About ITE

C. J. Keese

C. J. KeeseJack graduated from Texas A&M with a B.S. in highway engineering in 1941. He then served in the U.S. Army from 1941 to 1945 advancing to the rank of Captain. Jack worked as a Field Engineer with the Texas Highway Department from 1945 to 1948 before returning to Texas A&M to pursue his master’s degree. In 1952, he received the first master’s degree in highway and traffic engineering from Texas A&M.

Jack worked as an Assistant Professor and Assistant Research Engineer at Texas A&M from 1948 to 1953. He then worked as a Traffic Engineer for the City of Midland from 1953 to 1955. After returning to Texas A&M in 1955 as an Associate Professor of Highways and Traffic Engineering (another first), he was promoted to Professor in 1958. Jack is generally credited with starting the traffic-engineering graduate program at Texas A&M. He, and others, also worked from 1954 to 1969 to get traffic-engineering experience recognized as meeting requirements for professional registration in Texas.

In 1956, Texas A&M developed the state’s First Annual School in Traffic Engineering under Jack’s leadership. Over the next 15 years, these schools acquainted city and state traffic engineers with the latest concepts and technology in the field of traffic engineering. Jack and Texas A&M also promoted a 1964 traffic-engineering course for 15 college professors from around the United States. Because of this course, many participants began teaching traffic engineering to their students and promoting it as a profession.

Jack had returned to Texas A&M in 1955 to teach and help establish the Texas Transportation Institute (TTI) as a university-based transportation research center. TTI was founded in 1950, but it was small and relatively unknown in 1955. One of Jack’s first assignments in establishing a research program was recruitment and training of outstanding staff, which initially yielded such people as Don Capelle, Dick McCasland, Neil Rowan and Don Woods. By 1958, Jack was Head of TTI’s Highway Design and Traffic Engineering Division, which was a position he held until 1962.

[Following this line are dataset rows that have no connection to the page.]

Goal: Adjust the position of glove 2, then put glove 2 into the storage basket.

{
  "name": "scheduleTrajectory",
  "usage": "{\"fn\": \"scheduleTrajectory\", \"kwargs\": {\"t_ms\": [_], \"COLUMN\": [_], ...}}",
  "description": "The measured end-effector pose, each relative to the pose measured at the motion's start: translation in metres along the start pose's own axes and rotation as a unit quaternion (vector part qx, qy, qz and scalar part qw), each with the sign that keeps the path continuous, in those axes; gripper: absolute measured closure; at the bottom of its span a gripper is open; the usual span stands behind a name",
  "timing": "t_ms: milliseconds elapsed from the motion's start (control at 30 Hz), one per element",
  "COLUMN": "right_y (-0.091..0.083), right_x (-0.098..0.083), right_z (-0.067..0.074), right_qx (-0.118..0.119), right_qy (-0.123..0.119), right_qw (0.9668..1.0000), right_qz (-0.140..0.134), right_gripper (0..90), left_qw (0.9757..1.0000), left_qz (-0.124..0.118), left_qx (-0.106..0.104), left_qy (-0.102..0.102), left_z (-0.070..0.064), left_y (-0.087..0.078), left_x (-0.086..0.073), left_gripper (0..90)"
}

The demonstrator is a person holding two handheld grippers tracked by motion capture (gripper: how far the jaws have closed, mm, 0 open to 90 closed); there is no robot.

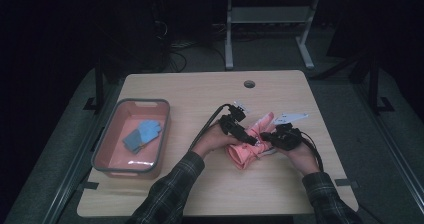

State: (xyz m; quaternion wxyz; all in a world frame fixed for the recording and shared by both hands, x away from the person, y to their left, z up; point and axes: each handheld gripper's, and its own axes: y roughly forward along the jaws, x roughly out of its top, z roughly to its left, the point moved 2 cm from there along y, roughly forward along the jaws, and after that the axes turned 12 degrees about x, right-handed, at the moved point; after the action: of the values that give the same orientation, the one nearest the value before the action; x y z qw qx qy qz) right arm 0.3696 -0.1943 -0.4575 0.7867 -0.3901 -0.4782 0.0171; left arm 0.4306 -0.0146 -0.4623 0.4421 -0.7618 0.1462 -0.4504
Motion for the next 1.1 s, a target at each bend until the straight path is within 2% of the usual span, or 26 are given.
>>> {"fn": "scheduleTrajectory", "kwargs": {"t_ms": [200, 233, 400, 533, 700, 767, 900, 1000, 1100], "right_y": [-0.002, -0.004, -0.016, -0.014, -0.009, -0.009, -0.009, -0.01, -0.01], "right_x": [-0.004, -0.004, -0.008, -0.014, -0.018, -0.019, -0.021, -0.022, -0.022], "right_z": [0.003, 0.005, 0.01, 0.01, 0.01, 0.011, 0.012, 0.011, 0.011], "right_qx": [-0.004, -0.005, -0.011, -0.007, -0.002, 0.0, -0.003, 0.003, 0.005], "right_qy": [-0.01, -0.005, -0.012, -0.011, -0.015, -0.01, -0.017, -0.016, -0.016], "right_qw": [0.9999, 1.0, 0.9997, 0.9997, 0.9997, 0.9997, 0.9997, 0.9997, 0.9997], "right_qz": [0.005, 0.004, 0.016, 0.021, 0.02, 0.021, 0.019, 0.02, 0.018], "right_gripper": [90.0, 90.0, 90.0, 90.0, 90.0, 90.0, 90.0, 90.0, 90.0], "left_qw": [0.9999, 0.9999, 0.9999, 0.9996, 0.9991, 0.9991, 0.9992, 0.9985, 0.9984], "left_qz": [0.009, 0.007, 0.011, 0.02, 0.034, 0.032, 0.025, 0.024, 0.023], "left_qx": [-0.006, -0.007, -0.01, -0.012, -0.022, -0.027, -0.031, -0.048, -0.051], "left_qy": [0.003, 0.002, 0.002, 0.013, 0.01, 0.007, 0.002, -0.004, -0.001], "left_z": [-0.003, -0.003, -0.008, -0.014, -0.017, -0.018, -0.02, -0.019, -0.019], "left_y": [0.005, 0.005, 0.007, 0.01, 0.012, 0.013, 0.014, 0.015, 0.015], "left_x": [-0.001, -0.001, -0.003, -0.003, -0.003, -0.004, -0.005, -0.005, -0.005], "left_gripper": [17.7, 17.7, 17.7, 18.1, 20.5, 20.4, 18.4, 13.2, 14.1]}}
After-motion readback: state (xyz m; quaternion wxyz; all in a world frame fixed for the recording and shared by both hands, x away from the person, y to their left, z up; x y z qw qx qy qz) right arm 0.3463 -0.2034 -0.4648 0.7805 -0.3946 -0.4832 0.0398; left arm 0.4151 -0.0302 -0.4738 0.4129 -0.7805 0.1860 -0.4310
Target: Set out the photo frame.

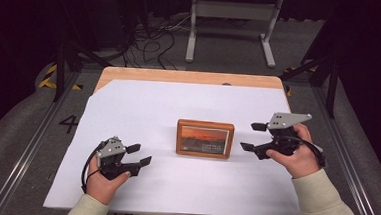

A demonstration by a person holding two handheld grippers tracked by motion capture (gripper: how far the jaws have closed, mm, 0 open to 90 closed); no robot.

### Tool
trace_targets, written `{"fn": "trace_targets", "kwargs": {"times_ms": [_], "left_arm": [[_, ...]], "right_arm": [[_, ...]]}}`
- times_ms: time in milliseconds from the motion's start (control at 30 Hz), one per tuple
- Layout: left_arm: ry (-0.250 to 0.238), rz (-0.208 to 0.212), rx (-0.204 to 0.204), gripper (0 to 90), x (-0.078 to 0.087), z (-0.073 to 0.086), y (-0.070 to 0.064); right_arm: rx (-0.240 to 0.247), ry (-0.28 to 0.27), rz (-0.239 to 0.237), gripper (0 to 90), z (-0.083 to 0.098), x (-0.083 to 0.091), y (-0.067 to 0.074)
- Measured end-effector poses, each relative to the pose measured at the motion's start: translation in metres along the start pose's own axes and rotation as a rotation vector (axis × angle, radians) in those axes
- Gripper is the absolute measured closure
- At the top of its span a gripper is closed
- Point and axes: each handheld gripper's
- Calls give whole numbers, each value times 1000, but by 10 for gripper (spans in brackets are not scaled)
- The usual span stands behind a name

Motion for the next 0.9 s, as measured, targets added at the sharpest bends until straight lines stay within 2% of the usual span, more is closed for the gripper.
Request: {"fn": "trace_targets", "kwargs": {"times_ms": [33, 133, 233, 367, 500, 533, 667, 733, 767, 800, 867, 900], "left_arm": [[1, 0, 0, 370, 0, 0, 0], [1, 0, 3, 370, 0, 0, 0], [4, -5, 7, 363, 0, 0, 1], [2, -16, -5, 339, -1, 1, 3], [4, -12, 0, 332, -2, 1, 3], [2, -16, 2, 329, -2, 1, 3], [5, -12, 14, 326, -2, 2, 4], [4, -17, 7, 326, -2, 2, 5], [8, -13, 21, 326, -2, 3, 4], [2, -22, 4, 326, -2, 3, 6], [-2, -23, 0, 326, -3, 3, 6], [-6, -17, 11, 326, -3, 4, 6]], "right_arm": [[-7, -18, 9, 209, 10, 3, 1], [-12, -21, 29, 209, 18, 5, 2], [-38, -24, 47, 210, 35, 6, 3], [-58, -30, 63, 210, 46, 6, 3], [-74, -42, 78, 209, 53, 6, 5], [-93, -56, 101, 209, 61, 4, 6], [-133, -67, 140, 211, 74, 2, 7], [-147, -69, 159, 211, 79, 1, 7], [-154, -70, 167, 212, 83, 0, 8], [-162, -65, 178, 210, 87, -1, 8], [-165, -61, 195, 211, 92, -4, 9], [-165, -59, 203, 214, 96, -6, 9]]}}
Point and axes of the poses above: each handheld gripper's, and its own axes: x roughly backward along the jaws, z roughly out of its underside, y roughly to its left, and after that the axes turned 6 degrees about x, right-handed
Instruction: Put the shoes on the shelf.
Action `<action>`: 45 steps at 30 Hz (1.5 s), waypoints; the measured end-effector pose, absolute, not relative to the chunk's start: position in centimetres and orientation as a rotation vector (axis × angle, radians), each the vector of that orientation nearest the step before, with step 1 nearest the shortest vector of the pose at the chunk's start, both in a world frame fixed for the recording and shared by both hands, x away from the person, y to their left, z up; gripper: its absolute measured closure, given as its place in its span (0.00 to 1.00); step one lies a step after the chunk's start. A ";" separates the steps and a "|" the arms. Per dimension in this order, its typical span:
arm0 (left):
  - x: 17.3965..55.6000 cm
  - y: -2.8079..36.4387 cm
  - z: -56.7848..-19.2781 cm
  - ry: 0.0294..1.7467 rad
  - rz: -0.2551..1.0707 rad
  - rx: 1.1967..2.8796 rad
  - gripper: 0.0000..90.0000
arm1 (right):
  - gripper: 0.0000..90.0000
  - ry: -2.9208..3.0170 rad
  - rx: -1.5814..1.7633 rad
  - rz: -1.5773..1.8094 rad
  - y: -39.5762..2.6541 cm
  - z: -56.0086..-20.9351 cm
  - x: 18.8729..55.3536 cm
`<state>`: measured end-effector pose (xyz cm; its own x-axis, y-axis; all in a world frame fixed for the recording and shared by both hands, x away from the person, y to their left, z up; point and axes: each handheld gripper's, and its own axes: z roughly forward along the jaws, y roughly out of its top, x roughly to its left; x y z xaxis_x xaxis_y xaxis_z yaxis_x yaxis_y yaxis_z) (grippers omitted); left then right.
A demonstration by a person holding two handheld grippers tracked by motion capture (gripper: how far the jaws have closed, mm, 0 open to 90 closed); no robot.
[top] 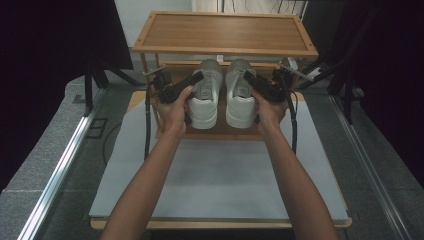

From 1962 to 1976 when he had his first heart attack, Jack served as Executive Officer/Director of TTI. Under his leadership, TTI became one of the top transportation-engineering research centers in the United States, growing to 200 employees and a $3.9 million budget by 1976. Perhaps even more impressive was that TTI’s research program employed 120 students in 1976. This employment financed their education and provided many well-trained students for the traffic-engineering profession. These people contributed to the transportation profession far beyond the boundaries of Texas.

During Jack’s tenure as Director, TTI researchers focused on basic research in highway materials, highway safety and traffic engineering. Some of the innovations developed in this period were breakaway sign supports, crash cushions, median barriers, culvert grates, guardrail end treatments, railroad-grade crossing inventories, freeway flow models, ramp metering and motorist information systems. Although Jack did not participate in each of these projects, his vision of transportation as an interdisciplinary problem encouraged others to look beyond the traditional solutions to safety and transportation-system problems. Jack was quoted in a profile that appeared in the Highway Research Board News as having said, “Research has no inventory value” and must be applied as fast as the results are known.

Besides being an outstanding teacher and administrator, Jack was an accomplished researcher. A 1960 paper co-authored by Jack, Charles Pinnell and Dick McCasland won the Highway Research Board’s Award for Outstanding Merit. A 1967 paper co-authored by Jack, Don Drew and Conrad Dudek won the same award. Jack also received the National Safety Council’s Award of Merit in 1962 and was recognized as one of 39 outstanding construction men in 1966 by Engineering News-Record.

Jack joined ITE in 1954 as one of the 20 founding members of the Texas Section. Over the next 20 years, he served on many TexITE committees and as TexITE Secretary-Treasurer, Vice President and President from 1961 to 1963. He was honored as TexITE’s Traffic Engineer of the Year in 1975 (the second person so honored). Now, more than 45 years later, Jack is still a member of ITE.

Many transportation professionals and ITE members worked under Jack’s supervision. Those individuals are continuing to train others. His personal contributions to the transportation profession are numerous, notable and certain to last beyond his lifetime.